Exercise requirements:
Exactly the lines starting at the line containing "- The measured" and ending at the line containing "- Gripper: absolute" are to be written out from the listing below, both included.

Given material:
=-=-=-=-=
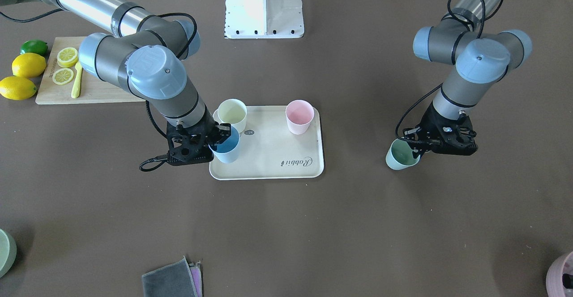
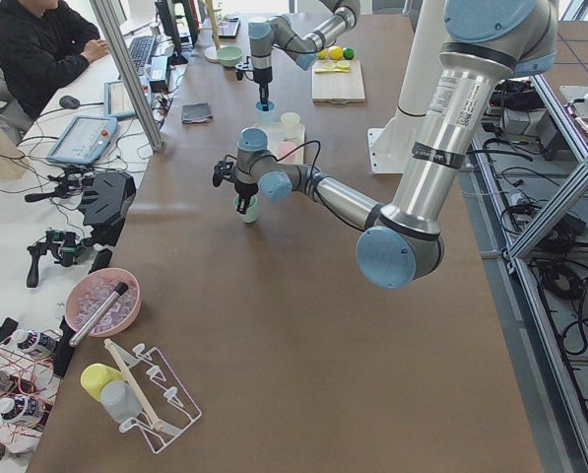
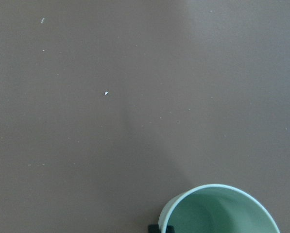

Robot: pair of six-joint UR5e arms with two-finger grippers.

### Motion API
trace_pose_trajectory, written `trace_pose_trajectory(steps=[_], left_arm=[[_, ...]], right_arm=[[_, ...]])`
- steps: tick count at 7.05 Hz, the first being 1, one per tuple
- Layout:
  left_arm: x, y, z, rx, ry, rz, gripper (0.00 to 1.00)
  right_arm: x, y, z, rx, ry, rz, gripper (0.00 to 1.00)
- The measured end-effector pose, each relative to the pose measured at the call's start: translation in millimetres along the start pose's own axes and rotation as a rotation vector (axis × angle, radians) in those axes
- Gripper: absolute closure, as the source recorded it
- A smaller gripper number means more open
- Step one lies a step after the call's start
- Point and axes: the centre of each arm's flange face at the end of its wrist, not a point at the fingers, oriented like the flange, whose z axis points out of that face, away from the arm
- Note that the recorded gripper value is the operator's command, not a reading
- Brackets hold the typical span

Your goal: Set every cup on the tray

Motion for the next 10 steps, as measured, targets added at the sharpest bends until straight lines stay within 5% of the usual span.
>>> trace_pose_trajectory(steps=[3,4,5,7,10], left_arm=[[48,-27,-34,-0.027,0.033,-0.026,1.0],[61,-33,-41,-0.025,0.04,-0.056,1.0],[74,-38,-48,-0.02,0.05,-0.092,1.0],[110,-40,-54,-0.028,0.069,-0.15,1.0],[158,-18,-40,-0.053,0.085,-0.174,1.0]], right_arm=[[-8,-8,23,0.011,0.0,-0.016,1.0],[-14,-7,28,0.015,0.004,-0.023,0.74],[-17,-7,31,0.02,0.005,-0.028,0.01],[-16,-11,27,0.034,0.002,-0.013,0.0],[12,-45,-36,0.04,-0.074,0.049,0.0]])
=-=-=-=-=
Answer space:
- The measured end-effector pose, each relative to the pose measured at the call's start: translation in millimetres along the start pose's own axes and rotation as a rotation vector (axis × angle, radians) in those axes
- Gripper: absolute closure, as the source recorded it

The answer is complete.